What if Saigo Takamori wins the Seikanron debate in 1873, Japan invades Korea in 1874?

raharris1973

Well-known member
Saigo Takamori proposed early in the Meiji regime to conquer Korea, in great part to find honorable employment for recently unemployed and de-priviledged Samurai.

This was 1873.

The government of the day decided against it, although it did launch an expedition against Korea in 1876 to force Korea into an unequal treaty relationship like the ones the western countries made Japan and China suffer under.

Japan's forces are a lot more behind western peer nations and less technically capable in the early 1870s than they would be in the 1890s or even 1880s, both on land, and at sea.
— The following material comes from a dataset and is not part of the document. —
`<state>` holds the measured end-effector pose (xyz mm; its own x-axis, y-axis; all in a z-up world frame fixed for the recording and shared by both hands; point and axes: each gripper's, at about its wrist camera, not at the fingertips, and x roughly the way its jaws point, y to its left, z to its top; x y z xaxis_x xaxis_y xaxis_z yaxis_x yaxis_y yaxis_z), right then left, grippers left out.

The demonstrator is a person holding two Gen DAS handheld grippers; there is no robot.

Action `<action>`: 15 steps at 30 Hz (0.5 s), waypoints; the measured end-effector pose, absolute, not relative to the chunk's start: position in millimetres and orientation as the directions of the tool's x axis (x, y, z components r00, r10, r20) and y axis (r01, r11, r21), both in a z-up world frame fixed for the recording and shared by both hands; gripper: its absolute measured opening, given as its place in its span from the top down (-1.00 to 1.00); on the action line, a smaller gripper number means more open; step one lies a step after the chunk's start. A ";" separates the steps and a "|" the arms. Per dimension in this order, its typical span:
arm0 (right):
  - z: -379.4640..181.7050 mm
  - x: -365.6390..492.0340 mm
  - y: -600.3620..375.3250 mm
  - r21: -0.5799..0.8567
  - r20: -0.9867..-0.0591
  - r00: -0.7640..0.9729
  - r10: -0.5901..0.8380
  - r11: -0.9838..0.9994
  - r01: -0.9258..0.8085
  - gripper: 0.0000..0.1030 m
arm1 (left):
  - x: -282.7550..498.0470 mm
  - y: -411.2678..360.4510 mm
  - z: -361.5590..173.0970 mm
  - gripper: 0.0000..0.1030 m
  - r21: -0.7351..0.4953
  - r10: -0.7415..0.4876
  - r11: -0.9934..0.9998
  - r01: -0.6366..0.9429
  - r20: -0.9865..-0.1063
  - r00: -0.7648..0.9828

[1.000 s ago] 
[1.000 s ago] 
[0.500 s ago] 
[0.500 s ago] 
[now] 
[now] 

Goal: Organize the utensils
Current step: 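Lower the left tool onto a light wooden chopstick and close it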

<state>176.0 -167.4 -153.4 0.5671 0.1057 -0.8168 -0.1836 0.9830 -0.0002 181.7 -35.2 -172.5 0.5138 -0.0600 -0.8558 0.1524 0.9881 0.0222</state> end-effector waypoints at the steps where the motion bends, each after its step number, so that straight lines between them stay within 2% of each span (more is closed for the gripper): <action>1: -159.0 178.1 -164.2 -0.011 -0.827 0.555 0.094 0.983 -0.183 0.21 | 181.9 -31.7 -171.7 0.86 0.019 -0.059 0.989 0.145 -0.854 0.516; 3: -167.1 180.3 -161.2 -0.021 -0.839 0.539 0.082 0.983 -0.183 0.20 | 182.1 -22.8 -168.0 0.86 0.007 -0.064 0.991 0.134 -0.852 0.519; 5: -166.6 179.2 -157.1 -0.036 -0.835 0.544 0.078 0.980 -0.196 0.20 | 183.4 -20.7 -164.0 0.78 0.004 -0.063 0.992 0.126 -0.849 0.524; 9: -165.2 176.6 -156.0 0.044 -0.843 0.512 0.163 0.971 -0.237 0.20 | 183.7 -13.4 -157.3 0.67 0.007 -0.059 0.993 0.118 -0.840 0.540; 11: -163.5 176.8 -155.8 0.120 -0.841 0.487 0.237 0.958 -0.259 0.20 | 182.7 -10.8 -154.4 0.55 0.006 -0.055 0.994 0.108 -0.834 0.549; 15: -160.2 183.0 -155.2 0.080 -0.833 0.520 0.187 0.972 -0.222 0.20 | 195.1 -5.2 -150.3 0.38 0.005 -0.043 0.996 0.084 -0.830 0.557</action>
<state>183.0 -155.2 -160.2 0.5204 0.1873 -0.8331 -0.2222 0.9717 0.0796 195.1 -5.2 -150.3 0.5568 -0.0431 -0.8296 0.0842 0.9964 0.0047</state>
Manufacturing is far more small shop and handicraft based with far less use of machines. Technological and vehicular literacy is lower in Japan.
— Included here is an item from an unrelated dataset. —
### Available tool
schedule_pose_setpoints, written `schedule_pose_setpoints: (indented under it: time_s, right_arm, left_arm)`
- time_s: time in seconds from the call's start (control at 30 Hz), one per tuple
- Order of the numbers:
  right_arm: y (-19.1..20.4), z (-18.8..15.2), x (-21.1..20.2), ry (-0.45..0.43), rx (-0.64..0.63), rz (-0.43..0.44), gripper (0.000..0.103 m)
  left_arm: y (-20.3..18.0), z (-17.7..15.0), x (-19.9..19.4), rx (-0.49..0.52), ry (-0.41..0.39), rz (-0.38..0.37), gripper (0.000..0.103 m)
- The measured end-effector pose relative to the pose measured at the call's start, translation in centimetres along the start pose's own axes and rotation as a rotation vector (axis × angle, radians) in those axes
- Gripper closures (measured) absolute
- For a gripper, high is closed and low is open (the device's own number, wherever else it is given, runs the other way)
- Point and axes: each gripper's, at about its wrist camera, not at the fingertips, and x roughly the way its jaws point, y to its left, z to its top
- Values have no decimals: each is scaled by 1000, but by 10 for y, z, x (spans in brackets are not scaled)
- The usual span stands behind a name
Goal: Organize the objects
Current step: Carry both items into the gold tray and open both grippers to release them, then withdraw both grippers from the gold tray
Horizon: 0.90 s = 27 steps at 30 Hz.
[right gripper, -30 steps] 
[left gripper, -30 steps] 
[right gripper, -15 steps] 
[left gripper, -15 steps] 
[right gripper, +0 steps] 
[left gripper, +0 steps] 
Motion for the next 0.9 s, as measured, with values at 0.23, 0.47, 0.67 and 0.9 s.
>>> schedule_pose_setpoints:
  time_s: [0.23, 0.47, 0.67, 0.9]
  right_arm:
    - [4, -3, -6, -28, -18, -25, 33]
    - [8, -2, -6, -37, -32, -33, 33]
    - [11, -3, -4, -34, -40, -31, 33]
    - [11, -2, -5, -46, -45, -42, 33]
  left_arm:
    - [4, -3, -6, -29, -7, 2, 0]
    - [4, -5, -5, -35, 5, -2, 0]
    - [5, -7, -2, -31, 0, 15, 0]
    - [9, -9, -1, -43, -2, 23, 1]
However, the Koreans at this stage are nearly untouched by outside contact.

The Chinese, while possessing formidably large ground forces, and some units with modern weapons, have fought off and are recovering from two large national scale rebellions (the Taiping and the Nien), are just finishing off the Muslim rebellion in the southwest (the Panthay) and are in the middle of a slog to beat down the Muslim Dungan rebellion in the northwest (until 1877). They kinda busy.

The European and American powers, while a great technological and economic overmatch for Japan, and capable of thwarting Japanese operations in Korea if they set their minds to it, are much less well provisioned with local bases and ships in the region in the early 1870s than they were by the 1890s. This distinction applies perhaps a little less to Britain than to the continental European powers from France to Russia and the United States. Additionally, a Japanese invasion of Korea in 1874 isn't going to spoil any Euro-American trade interests, because at that time, it was still successfully excluding foreigners and there was no trade.

So absolute capability assessment in isolation says this a tough challenge for Japan, but net assessment factoring in the opposition, suggests Japan can conquer the Koreans one-on-one.

Here's a few alternate outcomes -

1) Japanese conquest of Korea, then suppression/pacification of rebellions, then long-term rule, from the 1870s on - what long-term difference does this make?

2) Japan conquers/pacifies Korea 1874-1876. Then 1878, having finished off the Dungan rebellion, China invades Japanese Korea, and liberates/conquers North Korea or all Korea. Either one, but especially a partitioned Korea, could weaken both China and Japan, but also lead to an early Sino-Japanese arms race

3) China fights the Japanese in Korea from the beginning, deciding to fight the Japanese and the Dungan rebels at the same time, or handle Korea and the Japanese first, and the Dungans later. The Chinese outright stalemate the Japanese, or possibly beat them on the mainland. Possibly Taiwan becomes another front. Results there are another toss-up

4) Western-wank option - Japan's adventures in Korea, either facing Chinese resistance or not, are so costly that they force Japan to wrack up large debts. Disraeli before the end of his time starts to collect some of the Japanese islands as British imperial possessions as collateral for debts that can't be paid, or uses Indian Army troops to make Victoria empress of Japan and Korea as well as India.
 
I wonder if Japan could try conquering Taiwan early as compensation for the loss of North Korea--if it, in fact, does end up losing North Korea to China in this TL.

Also, if there is no Spanish-American War in this TL, might Japan try making an eventual move on the Spanish Philippines?